Google has been tracking how visitors to the mobile version of Google+ respond to suggestions to install the gPlus mobile app. Their analysis found that:
- 9% of the visits to our interstitial page resulted in the ‘Get App’ button being pressed. (Note that some percentage of these users already have the app installed or may never follow through with the app store download.)
- 69% of the visits abandoned our page. These users neither went to the app store nor continued to our mobile website.
Visitors were seven times more likely to simply abandon the site in disgust than to install the suggested app, and less than a quarter (22%) chose to ignore the prompt and instead go on to read the Google+ page.
Basically, those angry social media posts about the mobile app nag screens are not the exception; they’re the majority. People really are turning away from news sites when the site puts up a full page advert for their mobile app.

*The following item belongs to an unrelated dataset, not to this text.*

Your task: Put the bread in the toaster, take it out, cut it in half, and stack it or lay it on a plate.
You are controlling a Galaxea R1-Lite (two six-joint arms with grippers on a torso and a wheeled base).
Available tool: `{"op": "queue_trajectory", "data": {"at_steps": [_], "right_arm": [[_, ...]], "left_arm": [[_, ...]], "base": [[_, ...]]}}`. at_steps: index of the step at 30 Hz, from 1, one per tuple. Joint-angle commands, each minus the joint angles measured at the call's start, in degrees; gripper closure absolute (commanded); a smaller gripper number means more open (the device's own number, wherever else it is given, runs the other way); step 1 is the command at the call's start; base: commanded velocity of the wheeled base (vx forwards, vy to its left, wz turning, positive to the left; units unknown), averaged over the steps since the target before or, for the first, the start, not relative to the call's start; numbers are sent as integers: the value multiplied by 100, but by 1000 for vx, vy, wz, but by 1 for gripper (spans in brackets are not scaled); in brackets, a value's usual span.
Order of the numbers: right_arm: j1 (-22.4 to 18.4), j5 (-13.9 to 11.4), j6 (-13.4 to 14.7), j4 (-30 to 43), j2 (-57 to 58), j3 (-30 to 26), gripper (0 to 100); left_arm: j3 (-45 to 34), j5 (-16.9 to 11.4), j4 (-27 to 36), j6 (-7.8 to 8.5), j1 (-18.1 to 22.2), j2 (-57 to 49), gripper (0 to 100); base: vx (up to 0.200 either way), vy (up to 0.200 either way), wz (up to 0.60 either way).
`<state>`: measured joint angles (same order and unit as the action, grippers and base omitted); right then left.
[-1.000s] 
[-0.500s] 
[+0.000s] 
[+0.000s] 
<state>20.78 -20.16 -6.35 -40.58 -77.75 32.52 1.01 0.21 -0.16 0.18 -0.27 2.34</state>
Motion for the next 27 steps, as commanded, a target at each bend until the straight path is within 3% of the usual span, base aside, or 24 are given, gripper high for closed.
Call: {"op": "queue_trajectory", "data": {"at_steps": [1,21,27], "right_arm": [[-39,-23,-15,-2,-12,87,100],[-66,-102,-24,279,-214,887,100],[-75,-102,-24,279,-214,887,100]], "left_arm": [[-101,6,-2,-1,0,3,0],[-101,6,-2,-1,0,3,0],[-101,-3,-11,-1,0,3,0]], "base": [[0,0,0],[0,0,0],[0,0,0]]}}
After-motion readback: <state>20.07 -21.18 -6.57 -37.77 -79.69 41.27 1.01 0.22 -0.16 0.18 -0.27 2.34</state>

According to Google, the solution is rather simple: add a banner at the top of the page. That would obviously annoy fewer visitors, and yet there are still sites that have yet to figure that out. PC Magazine, for example, shows me this when I visit their website:
PC Magazine is also on the list of worst offenders when it comes to punishing mobile visitors with a deluge of adverts, so one would expect that they would screw up in another way as well.
It takes time for companies to learn how not to attack their mobile users; this includes Google, which just now nagged me about using Gmail in my iPad’s web browser:
I find this misstep particularly amusing given that Google now ranks websites based on whether they have a mobile-friendly site. Google had previously also dinged sites which redirected mobile visitors to broken sites or otherwise blocked them from accessing the content they were seeking.
And here is Google doing the exact same thing.
Maybe this web publishing thing isn’t so easy after all.